WASHINGTON, DC - APRIL 05: Yoenis Cespedes #52 of the New York Mets takes a swing during a baseball game against the Washington Nationals at Nationals Park on April 5, 2018 in Washington, DC. The Mets won 8-2. (Photo by Mitchell Layton/Getty Images) *** Local Caption *** Yoenis Cespedes

Yoenis Cespedes of the N.Y. Mets believes golf could cure his batting ills

Quick Shots

Yoenis Cespedes of the N.Y. Mets believes golf could cure his batting ills

Yoenis Cespedes of the New York Mets is struggling this season at the plate – and he sees the cure for his batting ills lying somewhere on a golf course.
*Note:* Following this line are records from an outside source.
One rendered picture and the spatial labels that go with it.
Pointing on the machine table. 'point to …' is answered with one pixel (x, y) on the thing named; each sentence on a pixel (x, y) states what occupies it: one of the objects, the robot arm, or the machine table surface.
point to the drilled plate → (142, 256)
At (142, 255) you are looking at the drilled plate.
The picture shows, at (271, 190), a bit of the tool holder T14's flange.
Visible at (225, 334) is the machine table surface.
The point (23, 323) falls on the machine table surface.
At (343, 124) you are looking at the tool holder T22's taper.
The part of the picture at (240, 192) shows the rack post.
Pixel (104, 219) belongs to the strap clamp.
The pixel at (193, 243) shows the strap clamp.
Cespedes, who is hitting just .195 after 20 games with a major-league leading 37 strikeouts, believes his production at the plate is suffering due in part to a lack of golf.

“In previous seasons, one of the things I did when I wasn’t going well was to play golf,” he tells James Wagner of the New York Times. “This year, I’m not playing golf.”
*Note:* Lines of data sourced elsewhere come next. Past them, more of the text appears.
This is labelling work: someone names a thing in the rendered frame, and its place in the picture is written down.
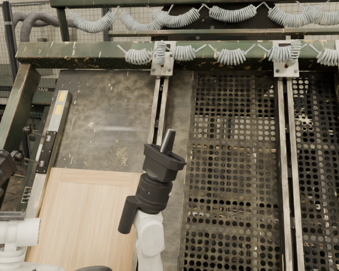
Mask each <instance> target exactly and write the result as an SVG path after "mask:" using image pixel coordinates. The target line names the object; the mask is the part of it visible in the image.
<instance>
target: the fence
mask: <svg viewBox="0 0 339 271"><path fill-rule="evenodd" d="M61 92H66V94H65V99H64V101H58V99H59V96H60V93H61ZM71 96H72V94H71V93H70V92H69V91H68V90H59V92H58V96H57V99H56V103H55V106H54V110H53V114H52V118H51V121H50V125H49V128H48V131H57V134H56V139H55V143H54V146H53V150H52V155H51V158H50V162H49V165H48V170H47V173H46V174H41V173H36V176H35V179H34V183H33V187H32V190H31V194H30V198H29V202H28V205H27V208H26V216H25V218H38V217H39V212H40V208H41V205H42V202H43V198H44V193H45V189H46V186H47V181H48V177H49V174H50V170H51V167H53V166H54V162H55V158H56V155H57V151H58V147H59V143H60V139H61V135H62V130H63V126H64V123H65V119H66V116H67V111H68V107H69V103H70V99H71ZM57 105H62V109H61V114H60V115H57V114H55V110H56V107H57ZM22 248H23V252H25V258H24V259H23V260H22V262H27V259H28V256H29V252H30V248H31V247H30V246H25V247H22Z"/></svg>
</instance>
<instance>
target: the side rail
mask: <svg viewBox="0 0 339 271"><path fill-rule="evenodd" d="M40 79H41V75H40V74H39V72H38V71H37V70H36V69H34V68H33V67H32V65H31V64H20V67H19V70H18V73H17V76H16V79H15V82H14V84H13V87H12V90H11V93H10V96H9V99H8V102H7V105H6V107H5V110H4V113H3V117H2V120H1V123H0V149H5V150H6V151H7V152H9V153H12V152H13V151H19V147H20V144H21V141H22V138H23V134H24V133H23V128H24V127H25V126H26V124H27V121H28V118H29V115H30V112H31V108H32V104H31V101H32V97H33V94H34V92H35V91H37V89H38V85H39V82H40ZM10 177H11V176H10ZM10 177H9V178H8V179H7V180H6V181H5V183H4V184H3V185H2V186H1V187H0V188H1V189H3V190H4V194H3V195H2V196H1V197H0V210H1V206H2V203H3V199H4V196H5V193H6V190H7V187H8V184H9V180H10Z"/></svg>
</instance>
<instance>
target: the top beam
mask: <svg viewBox="0 0 339 271"><path fill-rule="evenodd" d="M298 41H301V44H302V45H301V46H303V45H305V44H307V46H305V47H304V48H302V49H301V50H300V54H299V57H298V67H299V71H337V70H338V66H336V65H335V66H332V65H331V66H328V65H324V64H322V65H321V63H317V60H318V59H317V58H316V57H317V56H318V54H317V52H316V51H314V50H313V49H312V48H311V47H310V46H309V44H311V45H312V46H313V47H314V48H315V49H316V50H317V51H318V52H321V51H322V50H323V49H325V48H326V49H332V50H336V47H335V40H298ZM154 44H155V41H77V42H20V44H19V46H18V49H17V52H16V55H15V58H16V59H17V60H18V61H19V62H20V63H30V64H33V65H34V66H35V68H36V69H151V67H152V60H151V62H150V63H147V64H144V65H143V64H141V65H139V64H137V65H136V64H132V63H129V62H126V60H125V59H126V57H125V53H124V52H123V51H122V50H121V49H120V48H119V47H118V46H117V45H120V46H121V48H122V49H124V50H125V51H126V52H128V51H129V50H130V49H135V50H142V49H145V48H146V50H147V51H150V52H152V51H153V50H154ZM205 44H206V45H207V46H206V47H204V48H202V49H201V50H199V51H197V52H196V53H195V58H193V60H190V61H188V60H187V61H185V60H184V61H182V60H181V61H179V60H178V61H177V60H176V59H175V60H174V64H173V70H274V65H273V62H272V59H271V61H269V57H270V55H271V54H270V55H269V56H268V57H267V55H268V52H266V51H264V50H263V49H262V48H260V47H259V46H258V44H260V45H261V46H262V47H264V48H265V49H267V50H271V48H272V47H273V40H232V41H176V44H175V46H181V47H182V46H185V47H186V46H190V45H191V47H192V50H193V48H194V49H195V50H197V49H198V48H200V47H202V46H203V45H205ZM254 44H255V47H254V48H252V49H251V50H250V51H249V52H247V54H246V55H244V56H245V59H246V60H245V61H244V59H243V57H242V55H241V57H242V60H243V63H241V60H240V58H239V56H238V58H239V62H240V64H238V62H237V59H236V65H234V58H233V64H232V66H231V62H230V63H229V65H227V62H226V64H225V65H224V61H223V63H222V64H221V63H220V62H221V60H220V62H217V61H218V58H216V57H217V54H216V53H215V52H214V51H213V50H212V49H211V48H210V47H209V46H208V45H211V46H212V47H213V48H214V49H215V50H216V51H217V52H221V50H222V49H226V50H236V49H238V48H239V49H240V50H241V51H244V52H246V51H247V50H248V49H249V48H250V47H252V46H253V45H254ZM271 52H272V51H271Z"/></svg>
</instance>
Cespedes cut down on the number of rounds of golf he had been playing since defecting from Cuba in 2011 because of injury concerns. He only played 81 games in 2017. This past offseason, he changed his workout procedures. Like many athletes following the lead of Tom Brady, Cespedes is shifting his efforts to pliability, hydration, yoga and running. He has moved away from lifting heavy weights.
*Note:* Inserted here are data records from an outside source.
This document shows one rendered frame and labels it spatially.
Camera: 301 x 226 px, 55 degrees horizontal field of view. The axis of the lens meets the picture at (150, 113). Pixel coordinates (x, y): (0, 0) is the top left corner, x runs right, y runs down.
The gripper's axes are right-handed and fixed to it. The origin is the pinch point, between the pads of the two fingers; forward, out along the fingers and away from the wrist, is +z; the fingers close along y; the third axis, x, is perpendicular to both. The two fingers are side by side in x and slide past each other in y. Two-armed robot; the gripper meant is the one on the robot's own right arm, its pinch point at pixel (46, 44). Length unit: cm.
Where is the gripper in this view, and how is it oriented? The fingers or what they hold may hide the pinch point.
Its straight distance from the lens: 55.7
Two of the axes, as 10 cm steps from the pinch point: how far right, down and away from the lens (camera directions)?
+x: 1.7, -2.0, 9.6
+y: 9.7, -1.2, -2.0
Cespedes’ numbered peaked along with the N.L. champion Mets in 2015. He hit 35 home runs and added 105 RBI. He is trying to match his swing from three years ago, the Times reported, and believes golf could help him achieve that.

“There are a lot of good hitters, when they’re going bad and in a slump, the first thing they do to get out of it is go play golf,” Cespedes prophetically told the Times during spring training.

Golf has had long had a nefarious and unproven reputation for damaging the swings of baseball players.

But the game also provides needed solace for some ballplayers during a long and often arduous season.

Cespedes has not played golf since last June, but is planning to return to the game, eventually. The Mets have allowed Cespedes to make his own decision in terms of playing golf or not playing golf.

“With golf, I had to keep my hands inside and keep watching the ball in order to hit it well,” he told the Times in Spanish. “I think that helped me.”